INSTRUCTIONS TO FOLLOW >>
All records below must be reproduced exactly, although any pictures they contain are to be omitted.

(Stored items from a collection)
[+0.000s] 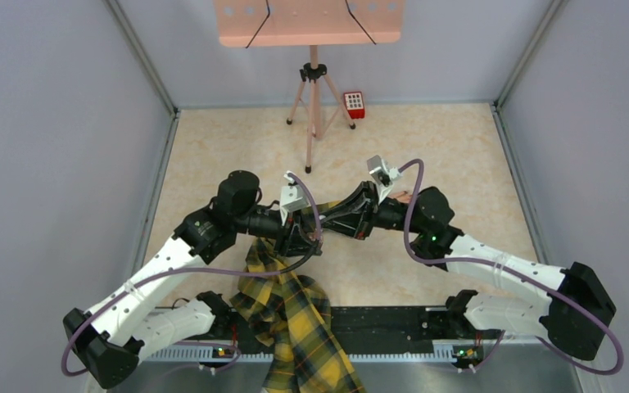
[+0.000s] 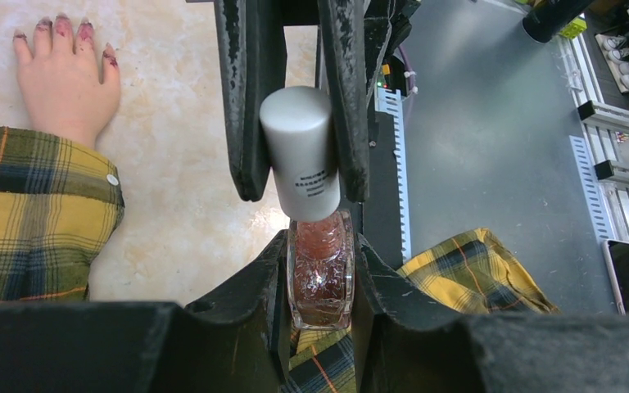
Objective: Paint the nails
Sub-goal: Close the nail polish bottle, then screw the nail polish bottle.
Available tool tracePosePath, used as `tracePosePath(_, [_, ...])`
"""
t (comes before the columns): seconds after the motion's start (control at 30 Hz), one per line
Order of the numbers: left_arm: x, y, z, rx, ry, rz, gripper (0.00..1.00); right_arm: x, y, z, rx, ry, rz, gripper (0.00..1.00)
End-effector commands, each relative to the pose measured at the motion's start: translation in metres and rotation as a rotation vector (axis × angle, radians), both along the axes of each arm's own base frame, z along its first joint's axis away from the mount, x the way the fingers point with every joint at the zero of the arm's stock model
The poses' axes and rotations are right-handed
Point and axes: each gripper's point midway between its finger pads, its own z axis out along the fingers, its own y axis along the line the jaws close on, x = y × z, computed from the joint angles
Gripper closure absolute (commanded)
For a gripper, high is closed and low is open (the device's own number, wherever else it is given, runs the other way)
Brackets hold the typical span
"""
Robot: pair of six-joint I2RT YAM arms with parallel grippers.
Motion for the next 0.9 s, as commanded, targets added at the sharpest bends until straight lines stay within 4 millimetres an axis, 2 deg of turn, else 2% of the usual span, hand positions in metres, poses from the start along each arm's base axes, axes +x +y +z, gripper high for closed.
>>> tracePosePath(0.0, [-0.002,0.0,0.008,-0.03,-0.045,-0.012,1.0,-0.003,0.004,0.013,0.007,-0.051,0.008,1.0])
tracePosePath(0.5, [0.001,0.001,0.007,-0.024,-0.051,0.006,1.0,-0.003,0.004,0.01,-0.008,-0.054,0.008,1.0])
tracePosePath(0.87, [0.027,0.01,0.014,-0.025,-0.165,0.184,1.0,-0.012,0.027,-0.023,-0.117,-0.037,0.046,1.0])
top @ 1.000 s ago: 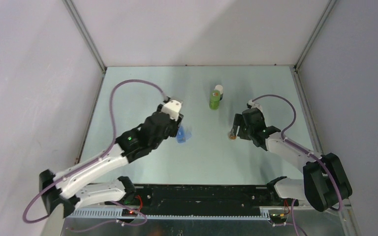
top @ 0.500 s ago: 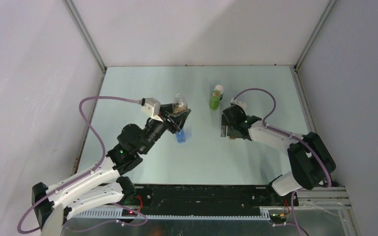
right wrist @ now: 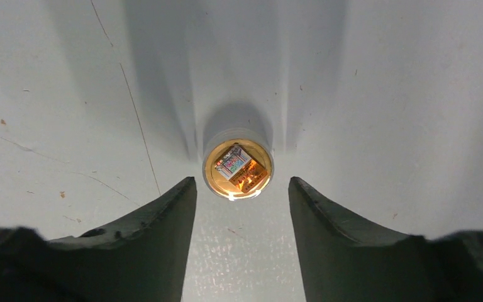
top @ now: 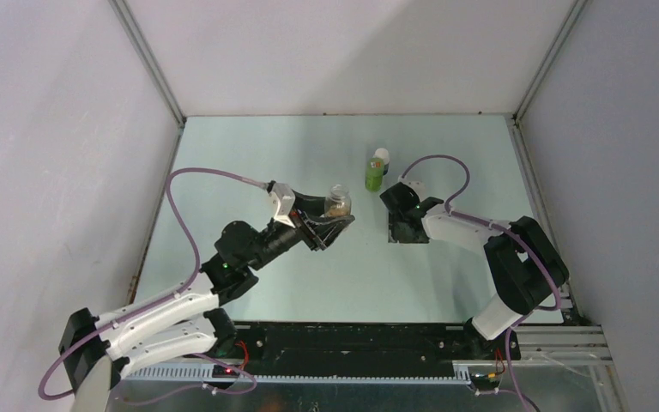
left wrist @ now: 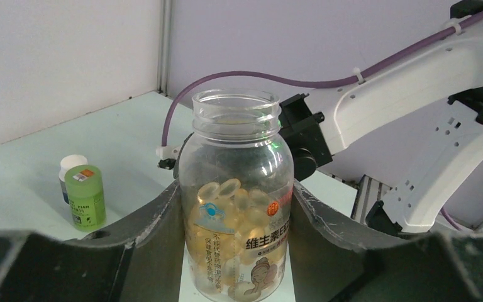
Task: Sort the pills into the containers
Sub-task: Pick up the lid of the pill bottle at the center of the board, then screw the lid of the pill bottle onto the pill bottle.
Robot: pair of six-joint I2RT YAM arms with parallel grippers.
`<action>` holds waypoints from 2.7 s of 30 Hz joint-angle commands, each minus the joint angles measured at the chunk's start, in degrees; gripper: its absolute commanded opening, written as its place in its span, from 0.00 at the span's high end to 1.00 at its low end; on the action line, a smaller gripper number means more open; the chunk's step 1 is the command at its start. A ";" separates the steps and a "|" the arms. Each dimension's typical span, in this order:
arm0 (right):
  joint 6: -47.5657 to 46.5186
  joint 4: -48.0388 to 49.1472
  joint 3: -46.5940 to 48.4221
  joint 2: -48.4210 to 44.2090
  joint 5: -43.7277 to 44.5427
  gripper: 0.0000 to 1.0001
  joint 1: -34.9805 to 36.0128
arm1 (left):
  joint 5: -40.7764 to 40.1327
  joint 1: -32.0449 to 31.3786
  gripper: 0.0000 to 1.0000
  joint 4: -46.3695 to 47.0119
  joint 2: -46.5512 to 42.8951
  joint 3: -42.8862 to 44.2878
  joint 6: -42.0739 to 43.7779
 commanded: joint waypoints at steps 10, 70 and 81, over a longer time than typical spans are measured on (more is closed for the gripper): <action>-1.67 0.79 1.99 1.04 -1.08 0.42 -1.47 | 5.29 1.65 1.00 1.81 3.90 3.80 -0.26; -4.73 9.27 4.17 -40.91 -49.72 0.53 -8.74 | 12.31 5.66 1.00 -22.09 16.78 14.41 36.40; -4.83 1.87 10.27 -34.38 -51.14 0.53 -8.48 | 18.06 5.60 1.00 -30.08 18.54 17.82 39.70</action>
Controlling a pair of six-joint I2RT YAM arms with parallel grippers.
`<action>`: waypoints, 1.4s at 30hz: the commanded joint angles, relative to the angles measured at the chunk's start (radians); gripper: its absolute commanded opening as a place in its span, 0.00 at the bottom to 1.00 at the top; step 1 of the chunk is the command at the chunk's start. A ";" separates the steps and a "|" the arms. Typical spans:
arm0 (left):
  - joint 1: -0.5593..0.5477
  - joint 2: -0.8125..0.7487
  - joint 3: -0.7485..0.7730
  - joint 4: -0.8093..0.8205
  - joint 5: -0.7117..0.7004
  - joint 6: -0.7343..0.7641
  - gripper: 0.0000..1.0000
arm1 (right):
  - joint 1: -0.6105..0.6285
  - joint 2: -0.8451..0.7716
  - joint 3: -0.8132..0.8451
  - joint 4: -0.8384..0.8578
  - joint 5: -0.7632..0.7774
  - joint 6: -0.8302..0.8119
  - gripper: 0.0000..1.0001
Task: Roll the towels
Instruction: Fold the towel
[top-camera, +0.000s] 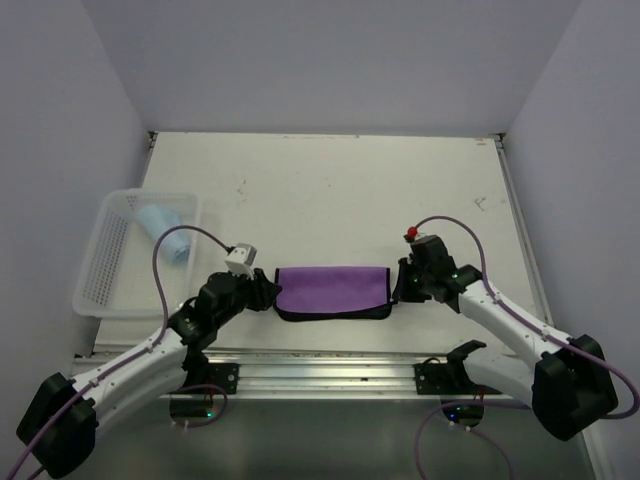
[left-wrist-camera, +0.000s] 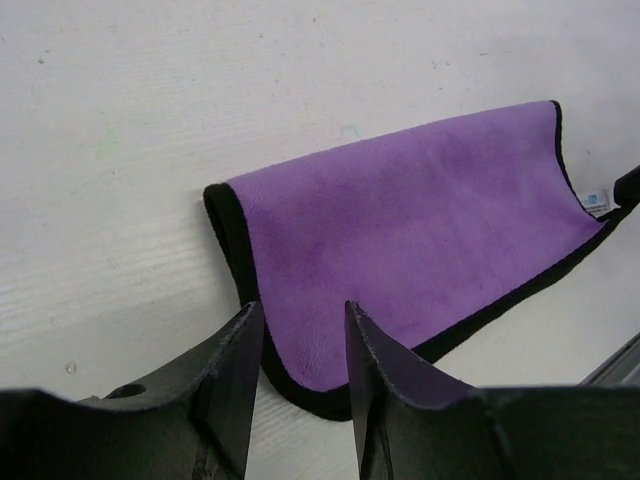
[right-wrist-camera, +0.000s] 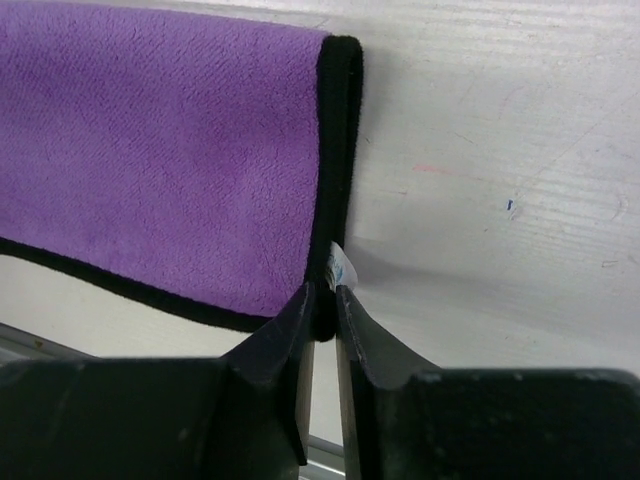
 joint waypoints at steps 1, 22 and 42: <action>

THE ANSWER >>
[+0.000s] 
[+0.000s] 
Objective: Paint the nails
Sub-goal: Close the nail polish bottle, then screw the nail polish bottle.
Available tool tracePosePath, used as `tracePosePath(_, [_, ...])`
"""
t (comes before the columns): seconds after the motion's start (control at 30 Hz), one per line
Order of the numbers: left_arm: x, y, z, rx, ry, rz, gripper (0.00..1.00); right_arm: x, y, z, rx, ry, rz, gripper (0.00..1.00)
End-effector commands, each relative to the pose measured at the motion's start: translation in metres and rotation as a rotation vector (axis × angle, radians), both along the axes of each arm's own base frame, z along its first joint's axis away from the mount, x the way the fingers point with every joint at the zero of the arm's stock model
The poses' axes and rotations are right-handed
Point and axes: each gripper's point midway between its finger pads, its own z axis out along the fingers, its own y axis along the line the jaws close on, x = y × z, computed from the joint angles
Gripper closure absolute (commanded)
For a gripper, high is closed and low is open (the device's own number, wherever else it is given, runs the other way)
Brackets hold the typical span
"""
Robot: pair of six-joint I2RT YAM arms with parallel grippers.
Motion for the next 0.9 s, as commanded, targets added at the sharpest bends until straight lines stay within 4 millimetres an axis, 2 deg of turn, else 2% of the usual span, hand positions in metres, poses from the start along each arm's base axes, axes +x +y +z, gripper high for closed.
>>> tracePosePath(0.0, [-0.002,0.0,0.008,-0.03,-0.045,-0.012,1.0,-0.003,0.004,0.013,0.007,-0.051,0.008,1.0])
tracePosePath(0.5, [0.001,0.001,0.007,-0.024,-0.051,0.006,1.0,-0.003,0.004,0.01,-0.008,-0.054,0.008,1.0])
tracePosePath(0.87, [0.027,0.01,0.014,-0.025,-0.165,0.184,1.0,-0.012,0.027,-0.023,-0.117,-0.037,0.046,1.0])
top @ 1.000 s ago: 
top @ 0.500 s ago: 
right wrist @ now: 
top @ now: 
left wrist @ now: 
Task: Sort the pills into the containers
Sub-task: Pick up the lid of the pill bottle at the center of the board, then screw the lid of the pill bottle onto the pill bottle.
Robot: pair of six-joint I2RT YAM arms with parallel grippers.
`<action>` holds waypoints from 2.7 s of 30 Hz joint-angle commands, each minus the joint angles measured at the chunk's start, in degrees; gripper: its absolute commanded opening, written as its place in its span, from 0.00 at the span's high end to 1.00 at its low end; on the action line, a smaller gripper number means more open; the chunk's step 1 is the command at its start. A ";" separates the steps and a "|" the arms. Each dimension's typical span, in this order:
arm0 (right):
  joint 6: -47.5657 to 46.5186
  joint 4: -48.0388 to 49.1472
  joint 3: -46.5940 to 48.4221
  joint 2: -48.4210 to 44.2090
  joint 5: -43.7277 to 44.5427
  gripper: 0.0000 to 1.0001
  joint 1: -34.9805 to 36.0128
arm1 (left):
  joint 5: -40.7764 to 40.1327
  joint 1: -32.0449 to 31.3786
  gripper: 0.0000 to 1.0000
  joint 4: -46.3695 to 47.0119
  joint 2: -46.5512 to 42.8951
  joint 3: -42.8862 to 44.2878
  joint 6: -42.0739 to 43.7779
 commanded: joint waypoints at steps 10, 70 and 81, over a longer time than typical spans are measured on (more is closed for the gripper): <action>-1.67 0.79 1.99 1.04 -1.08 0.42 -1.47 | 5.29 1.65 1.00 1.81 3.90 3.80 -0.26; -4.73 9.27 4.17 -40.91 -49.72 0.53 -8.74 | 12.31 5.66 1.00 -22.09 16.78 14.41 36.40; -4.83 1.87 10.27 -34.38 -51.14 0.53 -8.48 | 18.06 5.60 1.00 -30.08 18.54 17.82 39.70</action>
Controlling a pair of six-joint I2RT YAM arms with parallel grippers.
`<action>`: waypoints, 1.4s at 30hz: the commanded joint angles, relative to the angles measured at the chunk's start (radians); gripper: its absolute commanded opening as a place in its span, 0.00 at the bottom to 1.00 at the top; step 1 of the chunk is the command at the chunk's start. A ";" separates the steps and a "|" the arms. Typical spans:
arm0 (left):
  - joint 1: -0.5593..0.5477
  - joint 2: -0.8125..0.7487
  - joint 3: -0.7485..0.7730
  - joint 4: -0.8093..0.8205
  - joint 5: -0.7117..0.7004
  - joint 6: -0.7343..0.7641
  - gripper: 0.0000..1.0000
arm1 (right):
  - joint 1: -0.6105..0.6285
  - joint 2: -0.8451..0.7716
  - joint 3: -0.8132..0.8451
  - joint 4: -0.8384..0.8578
  - joint 5: -0.7632..0.7774
  - joint 6: -0.8302..0.8119
  - gripper: 0.0000..1.0001
Task: Roll the towels
Instruction: Fold the towel
[top-camera, +0.000s] 
[left-wrist-camera, +0.000s] 
[right-wrist-camera, +0.000s] 
 joint waypoints at steps 1, 22 and 42: <action>

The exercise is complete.